* **Task instructions**
The expected copy holds every entry exactly and none of the pictures.
** Opening Material supplied block **
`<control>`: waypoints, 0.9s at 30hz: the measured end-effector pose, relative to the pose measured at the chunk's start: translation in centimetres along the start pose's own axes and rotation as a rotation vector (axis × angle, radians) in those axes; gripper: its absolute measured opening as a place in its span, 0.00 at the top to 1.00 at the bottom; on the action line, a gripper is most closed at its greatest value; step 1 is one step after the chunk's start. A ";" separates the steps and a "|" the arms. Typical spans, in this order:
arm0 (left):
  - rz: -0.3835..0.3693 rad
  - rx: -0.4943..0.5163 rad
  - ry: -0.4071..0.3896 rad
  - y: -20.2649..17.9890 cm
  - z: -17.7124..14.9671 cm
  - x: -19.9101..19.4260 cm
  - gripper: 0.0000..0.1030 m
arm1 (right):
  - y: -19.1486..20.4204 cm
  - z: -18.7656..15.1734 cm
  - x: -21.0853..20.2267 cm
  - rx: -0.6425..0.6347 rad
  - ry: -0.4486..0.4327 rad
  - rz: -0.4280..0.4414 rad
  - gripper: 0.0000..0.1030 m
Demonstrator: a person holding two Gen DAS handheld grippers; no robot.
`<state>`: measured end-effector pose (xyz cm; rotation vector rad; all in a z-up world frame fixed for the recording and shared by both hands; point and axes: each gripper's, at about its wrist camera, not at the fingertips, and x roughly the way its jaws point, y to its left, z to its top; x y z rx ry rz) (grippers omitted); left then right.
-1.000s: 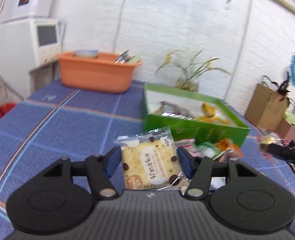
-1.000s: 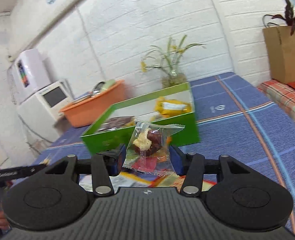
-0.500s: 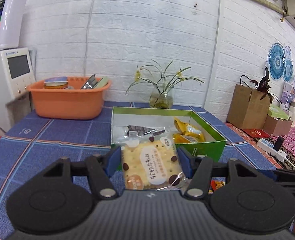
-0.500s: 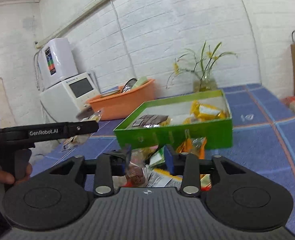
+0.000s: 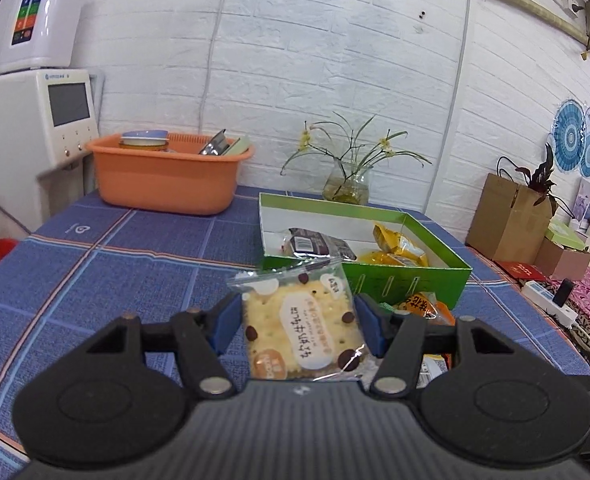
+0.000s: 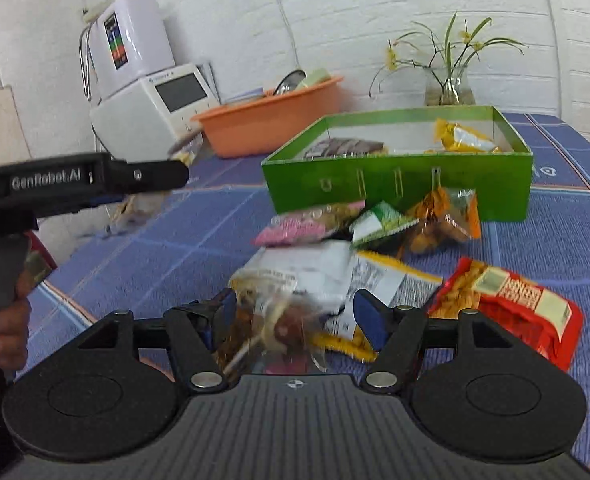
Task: Organize snacks
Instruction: 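Carry the cookie pack into the green box with the left gripper while the right carries the candy bag there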
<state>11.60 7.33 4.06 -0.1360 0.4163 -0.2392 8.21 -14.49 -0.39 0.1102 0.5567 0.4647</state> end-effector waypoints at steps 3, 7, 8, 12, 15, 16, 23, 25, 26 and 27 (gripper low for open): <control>-0.009 -0.010 0.009 0.1 -0.2 0.2 0.41 | 0.8 -0.2 0.5 -0.035 0.022 0.000 0.00; -0.025 0.001 0.015 -0.2 -0.5 0.1 0.41 | 1.2 -0.2 2.1 -0.044 0.068 -0.008 0.00; -0.028 0.005 0.015 -0.2 -0.5 0.1 0.41 | 1.4 -0.3 2.3 -0.053 0.070 -0.008 0.13; -0.030 0.009 0.019 -0.2 -0.6 0.0 0.41 | 1.5 -0.6 1.9 -0.078 0.060 -0.016 0.38; -0.030 0.009 0.019 -0.2 -0.6 -0.1 0.41 | 1.4 -0.6 1.0 -0.071 0.034 -0.019 0.39; -0.029 0.010 0.019 -0.2 -0.6 -0.1 0.41 | 1.3 -0.6 0.6 -0.064 0.022 -0.014 0.39; -0.037 0.051 0.006 -1.3 0.1 -0.5 0.42 | 0.8 0.9 -3.3 -0.044 -0.136 -0.014 0.39; -0.041 0.073 -0.001 -2.0 0.6 -0.6 0.41 | 0.6 1.9 -4.4 -0.047 -0.195 -0.022 0.39; -0.043 0.084 -0.008 -2.3 0.9 -0.6 0.41 | 0.5 2.4 -4.9 -0.054 -0.218 -0.024 0.39; -0.046 0.096 -0.015 -2.6 1.4 -0.6 0.41 | 0.4 3.1 -5.4 -0.065 -0.247 -0.026 0.39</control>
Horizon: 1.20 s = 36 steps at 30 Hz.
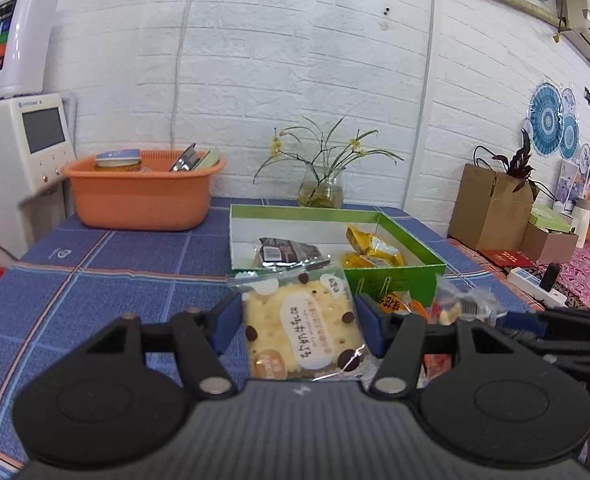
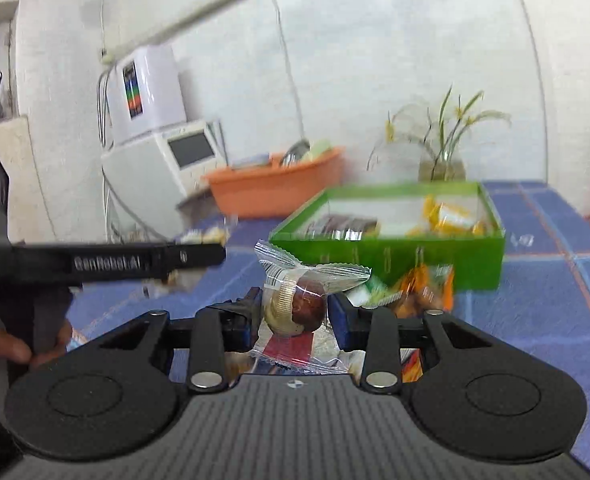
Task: Organize snacks
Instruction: 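Carry the cookie pack into the green box with the left gripper while the right carries the candy bag there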
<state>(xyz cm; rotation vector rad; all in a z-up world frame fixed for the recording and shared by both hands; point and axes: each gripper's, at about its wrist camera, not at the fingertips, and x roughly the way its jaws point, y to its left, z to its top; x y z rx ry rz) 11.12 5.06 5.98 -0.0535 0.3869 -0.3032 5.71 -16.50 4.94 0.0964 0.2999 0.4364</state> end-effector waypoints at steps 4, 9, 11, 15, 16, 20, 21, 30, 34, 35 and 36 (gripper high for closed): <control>0.002 0.057 -0.041 -1.1 2.6 0.3 0.41 | -1.1 2.7 -0.5 -0.035 -0.102 -0.016 0.39; 0.015 0.097 -0.066 -1.6 5.5 1.4 0.41 | -4.5 4.7 -1.2 -0.020 -0.192 -0.099 0.39; 0.010 0.111 -0.063 -2.0 6.4 2.7 0.41 | -6.0 4.9 -1.4 0.008 -0.208 -0.131 0.39; -0.024 0.100 -0.048 -2.9 8.0 6.7 0.41 | -9.1 6.0 0.5 0.094 -0.207 -0.139 0.39; -0.028 0.101 -0.044 -3.3 8.3 8.1 0.41 | -9.6 6.3 1.6 0.104 -0.194 -0.146 0.39; 0.023 0.155 -0.031 -4.7 8.1 12.2 0.41 | -10.6 6.4 5.7 0.080 -0.149 -0.164 0.39; 0.033 0.167 -0.020 -4.9 7.9 13.1 0.41 | -10.9 6.1 6.7 0.073 -0.137 -0.170 0.39; 0.082 0.130 0.077 -3.6 6.8 19.6 0.41 | -13.6 3.5 11.7 0.051 -0.030 -0.252 0.40; 0.086 0.123 0.101 -3.1 6.4 21.8 0.40 | -14.6 3.4 12.9 0.082 -0.016 -0.272 0.39; 0.090 0.125 0.112 -3.0 6.4 22.4 0.40 | -14.9 3.5 13.2 0.094 -0.012 -0.272 0.38; 0.091 0.119 0.119 -2.8 6.3 22.8 0.40 | -15.2 3.6 13.6 0.108 -0.006 -0.264 0.37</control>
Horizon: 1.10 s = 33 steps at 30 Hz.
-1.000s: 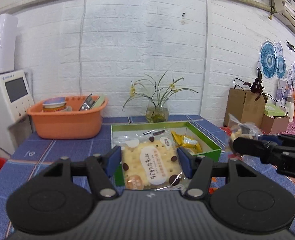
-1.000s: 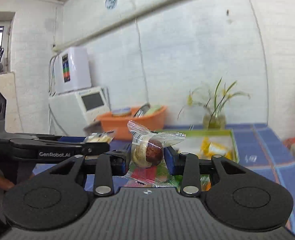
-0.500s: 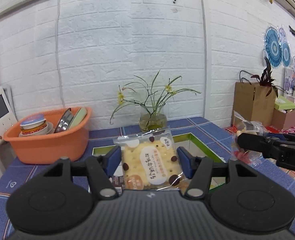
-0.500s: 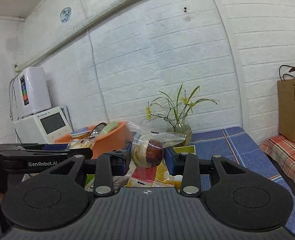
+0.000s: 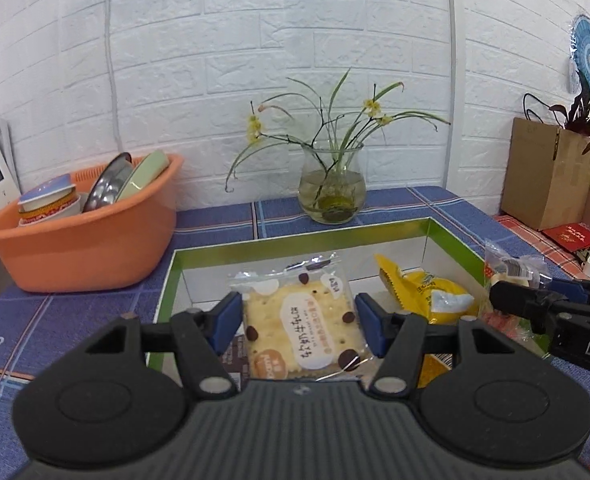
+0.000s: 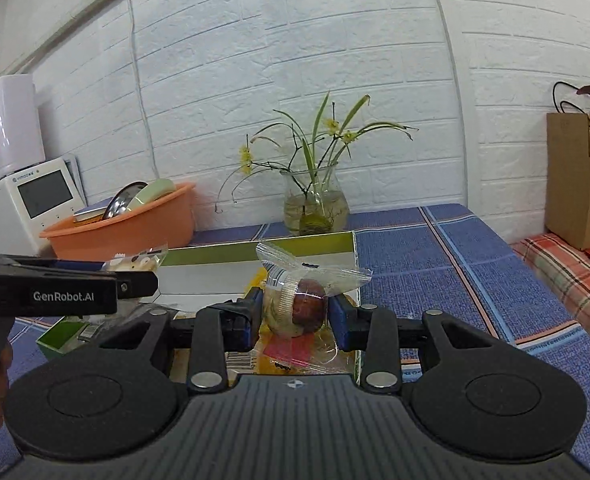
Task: Organize snacks
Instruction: 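Carry the cookie pack into the green box with the left gripper while the right carries the candy bag there, then grasp a brown jerky pack with the left gripper while the right grasps the red snack bag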
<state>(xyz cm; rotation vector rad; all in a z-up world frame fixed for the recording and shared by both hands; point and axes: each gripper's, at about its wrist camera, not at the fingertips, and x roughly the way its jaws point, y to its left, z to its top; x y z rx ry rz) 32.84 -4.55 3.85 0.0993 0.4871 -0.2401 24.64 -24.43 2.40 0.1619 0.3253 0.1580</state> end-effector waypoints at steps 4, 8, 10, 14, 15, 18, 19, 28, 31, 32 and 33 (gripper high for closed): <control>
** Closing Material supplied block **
* **Solution for this exercise**
`<control>`: waypoints, 0.9s at 30hz: the measured end-effector pose, relative to the pose measured at the chunk's start: translation in centimetres along the start pose's own axes and rotation as a rotation vector (axis × angle, radians) in those axes; gripper: its absolute measured opening as a place in its span, 0.00 at the top to 1.00 at the bottom; on the action line, a gripper is most closed at its greatest value; step 1 is one step after the chunk's start. A ";" separates the steps and a "|" the arms. Typical spans, in this order:
arm0 (left):
  - rz: -0.3835..0.3693 rad
  - rx: -0.4943..0.5163 rad
  - ry: -0.4071..0.3896 rad
  - y: -20.2649..17.9890 cm
  - z: -17.7124..14.9671 cm
  - x: -19.9101..19.4260 cm
  - gripper: 0.0000..0.1030 m
arm1 (right):
  - y: -19.1486..20.4204 cm
  - z: -18.7656..15.1734 cm
  - x: -21.0853..20.2267 cm
  - rx: -0.6425..0.6347 rad
  - ry: -0.4486..0.4327 rad
  - rz: -0.4280..0.4414 rad
  - gripper: 0.0000..0.1030 m
Demonstrator: a person holding two Gen DAS handheld grippers; no robot.
`<state>`: measured end-effector pose (xyz cm; rotation vector rad; all in a z-up world frame fixed for the recording and shared by both hands; point and axes: each gripper's, at about its wrist camera, not at the fingertips, and x roughly the way its jaws point, y to its left, z to its top; x y z rx ry rz) (grippers omitted); left then right.
-1.000s: 
-1.000s: 
-0.500s: 
-0.500s: 
+0.000s: 
+0.000s: 
Task: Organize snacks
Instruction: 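Carry the cookie pack into the green box with the left gripper while the right carries the candy bag there
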<state>11.60 7.33 4.06 -0.1360 0.4163 -0.2392 8.21 -14.49 -0.39 0.1102 0.5567 0.4647</state> end-effector waypoints at steps 3, 7, 8, 12, 15, 16, 23, 25, 26 and 27 (gripper low for open): <control>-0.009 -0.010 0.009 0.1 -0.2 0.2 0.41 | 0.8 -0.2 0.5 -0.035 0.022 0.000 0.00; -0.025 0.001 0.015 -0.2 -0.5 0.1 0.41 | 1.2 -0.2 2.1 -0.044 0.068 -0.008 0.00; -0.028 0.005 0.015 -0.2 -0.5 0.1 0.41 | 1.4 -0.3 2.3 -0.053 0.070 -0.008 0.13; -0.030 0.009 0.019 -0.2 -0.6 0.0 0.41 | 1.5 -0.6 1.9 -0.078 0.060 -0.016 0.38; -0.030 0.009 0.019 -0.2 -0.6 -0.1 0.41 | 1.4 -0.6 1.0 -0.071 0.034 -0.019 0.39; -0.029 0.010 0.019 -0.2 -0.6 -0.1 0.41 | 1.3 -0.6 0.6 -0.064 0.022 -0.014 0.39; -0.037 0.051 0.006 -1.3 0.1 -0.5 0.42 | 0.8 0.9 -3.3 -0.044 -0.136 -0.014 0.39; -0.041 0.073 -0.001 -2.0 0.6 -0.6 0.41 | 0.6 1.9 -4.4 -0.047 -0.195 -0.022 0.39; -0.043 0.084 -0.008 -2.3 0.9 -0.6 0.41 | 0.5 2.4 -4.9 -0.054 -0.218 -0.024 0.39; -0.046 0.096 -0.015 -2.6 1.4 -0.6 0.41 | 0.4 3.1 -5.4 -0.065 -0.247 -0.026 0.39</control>
Horizon: 1.20 s = 36 steps at 30 Hz.
Task: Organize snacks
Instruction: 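Carry the cookie pack into the green box with the left gripper while the right carries the candy bag there
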<state>(xyz cm; rotation vector rad; all in a z-up world frame fixed for the recording and shared by both hands; point and axes: each gripper's, at about its wrist camera, not at the fingertips, and x roughly the way its jaws point, y to its left, z to its top; x y z rx ry rz) 11.12 5.06 5.98 -0.0535 0.3869 -0.3032 5.71 -16.50 4.94 0.0964 0.2999 0.4364</state> end-effector waypoints at steps 4, 9, 11, 15, 16, 20, 21, 30, 34, 35 and 36 (gripper high for closed): <control>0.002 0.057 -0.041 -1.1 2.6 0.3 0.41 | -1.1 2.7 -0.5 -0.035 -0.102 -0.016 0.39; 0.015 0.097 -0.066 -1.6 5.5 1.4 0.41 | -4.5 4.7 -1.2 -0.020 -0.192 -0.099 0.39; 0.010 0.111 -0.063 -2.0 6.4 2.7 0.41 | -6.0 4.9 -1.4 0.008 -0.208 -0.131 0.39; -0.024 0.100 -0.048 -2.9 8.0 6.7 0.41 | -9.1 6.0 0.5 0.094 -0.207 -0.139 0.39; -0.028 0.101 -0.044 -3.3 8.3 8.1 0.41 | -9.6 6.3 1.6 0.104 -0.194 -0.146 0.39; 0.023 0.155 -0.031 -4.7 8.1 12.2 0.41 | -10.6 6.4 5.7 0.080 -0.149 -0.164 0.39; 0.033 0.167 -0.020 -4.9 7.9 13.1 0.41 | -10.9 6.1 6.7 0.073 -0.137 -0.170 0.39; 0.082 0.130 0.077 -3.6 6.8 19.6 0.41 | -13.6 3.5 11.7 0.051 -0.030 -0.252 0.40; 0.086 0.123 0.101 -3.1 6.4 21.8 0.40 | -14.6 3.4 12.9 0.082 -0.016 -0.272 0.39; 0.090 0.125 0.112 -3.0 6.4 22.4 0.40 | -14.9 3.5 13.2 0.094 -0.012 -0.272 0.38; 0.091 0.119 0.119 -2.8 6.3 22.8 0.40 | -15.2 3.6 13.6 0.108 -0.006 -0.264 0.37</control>
Horizon: 1.10 s = 33 steps at 30 Hz.
-1.000s: 
-1.000s: 
-0.500s: 
-0.500s: 
+0.000s: 
+0.000s: 
Task: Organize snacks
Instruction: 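Carry the cookie pack into the green box with the left gripper while the right carries the candy bag there, then grasp a brown jerky pack with the left gripper while the right grasps the red snack bag
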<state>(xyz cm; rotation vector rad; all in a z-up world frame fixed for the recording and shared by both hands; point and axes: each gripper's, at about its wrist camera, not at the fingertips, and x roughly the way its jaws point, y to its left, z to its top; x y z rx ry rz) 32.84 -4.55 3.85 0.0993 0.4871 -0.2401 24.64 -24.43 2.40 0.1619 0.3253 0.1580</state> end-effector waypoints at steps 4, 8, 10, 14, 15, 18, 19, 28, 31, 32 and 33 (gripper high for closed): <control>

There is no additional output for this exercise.